Abstract

This dissertation explores the effects of pressure on the magnetic remanence of iron-nickel and iron-silicon alloys relevant to the solid inner cores of the terrestrial planets and Earth’s moon. The Earth’s inner core likely comprises mostly pure iron in a hexagonal close packed (hcp) structure. Experiments on pure iron powder and foil were carried out up to 21 GPa at room temperature. The most important conclusion from this work is that either hcp-iron is ferromagnetic or that a poorly understood, intermediate hcp phase of iron is ferromagnetic. It was also determined that the results must be corrected for magnetic shape anisotropy, which is related either to the original sample material (foil) or how the bulk sample volume changes shape due to increasing oblateness of the chamber during pressurization. Fe-Ni alloys in the face centered cubic (fcc) phase with compositions around Fe64Ni36, called Invar, exhibit near-null thermal expansion, making them useful for technological applications. Models explaining the Invar effect evoke magnetovolume effect that compensate for thermal expansion. Previous work suggested that the Curie temperature of Fe64Ni36 decreases 35 K per GPa, which predicts that around 5 GPa, Fe64Ni36 will turn paramagnetic. Our experiments on Fe64Ni36 found a marked decrease in magnetization between 5-7 GPa, consistent with former studies, but that it remains ferromagnetic until 16 GPa. The magnetic remanence of low Ni Invar alloys increases faster with pressure than for other body-centered-cubic compositions due to the higher magnetostriction of the low Ni Invar metals. Experimental results on body centered cubic (bcc) Fe-Ni alloys match well with those for pure iron-- again leading to the conclusion that either an intermediate hcp phase, or that the hcp phase itself, is ferromagnetic.
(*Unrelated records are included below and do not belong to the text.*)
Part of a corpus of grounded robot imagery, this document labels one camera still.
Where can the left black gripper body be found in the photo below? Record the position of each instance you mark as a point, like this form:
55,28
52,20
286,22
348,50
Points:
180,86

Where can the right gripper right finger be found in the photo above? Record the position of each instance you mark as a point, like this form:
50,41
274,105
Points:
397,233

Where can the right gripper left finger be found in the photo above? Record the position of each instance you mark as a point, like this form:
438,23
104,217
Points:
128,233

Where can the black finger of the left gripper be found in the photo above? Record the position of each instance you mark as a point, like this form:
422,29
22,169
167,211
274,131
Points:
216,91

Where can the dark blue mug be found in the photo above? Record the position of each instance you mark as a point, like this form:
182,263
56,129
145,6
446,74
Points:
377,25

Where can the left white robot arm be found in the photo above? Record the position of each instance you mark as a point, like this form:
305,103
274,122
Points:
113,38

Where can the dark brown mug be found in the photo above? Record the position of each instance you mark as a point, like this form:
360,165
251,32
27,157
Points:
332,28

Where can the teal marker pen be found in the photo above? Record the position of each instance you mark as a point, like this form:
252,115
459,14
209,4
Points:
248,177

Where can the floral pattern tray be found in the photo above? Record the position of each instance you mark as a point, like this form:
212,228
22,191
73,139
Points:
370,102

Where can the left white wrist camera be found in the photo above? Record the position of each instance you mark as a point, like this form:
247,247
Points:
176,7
The ubiquitous enhancement in magnetization under pressure, or during pressure release, of the Fe-Ni and Fe-Si alloys is associated with strain-induced martensitic effects. Finally, a defocused laser heating technique was developed to measure the Curie temperature in diamond or moissanite anvil cells. Preliminary results on titanomagnetite (Fe2.4Ti0.6O4) are broadly consistent with previous work.